PROBLEM TO WORK ON: Look for the string "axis" in the listing. Copy each line that has it.

RECORDED INFORMATION:
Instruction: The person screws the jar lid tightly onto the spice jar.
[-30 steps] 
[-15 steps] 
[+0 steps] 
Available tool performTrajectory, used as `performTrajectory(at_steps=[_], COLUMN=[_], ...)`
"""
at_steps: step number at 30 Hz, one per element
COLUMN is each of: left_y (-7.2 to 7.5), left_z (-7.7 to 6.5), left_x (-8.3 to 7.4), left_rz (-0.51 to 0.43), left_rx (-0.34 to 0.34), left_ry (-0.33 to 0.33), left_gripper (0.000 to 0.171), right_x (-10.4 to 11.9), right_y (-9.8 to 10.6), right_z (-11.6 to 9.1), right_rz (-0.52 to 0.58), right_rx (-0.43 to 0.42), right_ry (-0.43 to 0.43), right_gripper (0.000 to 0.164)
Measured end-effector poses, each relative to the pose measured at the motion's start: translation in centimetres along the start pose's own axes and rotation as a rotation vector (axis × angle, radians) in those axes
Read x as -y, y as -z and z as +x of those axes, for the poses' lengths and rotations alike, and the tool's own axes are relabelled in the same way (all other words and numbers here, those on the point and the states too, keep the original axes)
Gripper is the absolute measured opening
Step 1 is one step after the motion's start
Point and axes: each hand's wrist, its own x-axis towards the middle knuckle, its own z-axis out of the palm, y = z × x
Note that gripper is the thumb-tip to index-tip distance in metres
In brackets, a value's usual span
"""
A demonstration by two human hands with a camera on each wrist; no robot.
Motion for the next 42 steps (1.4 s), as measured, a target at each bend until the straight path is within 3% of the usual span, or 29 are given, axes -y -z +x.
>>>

TASK ANSWER:
Measured end-effector poses, each relative to the pose measured at the motion's start: translation in centimetres along the start pose's own axes and rotation as a rotation vector (axis × angle, radians) in those axes
Point and axes: each hand's wrist, its own x-axis towards the middle knuckle, its own z-axis out of the palm, y = z × x

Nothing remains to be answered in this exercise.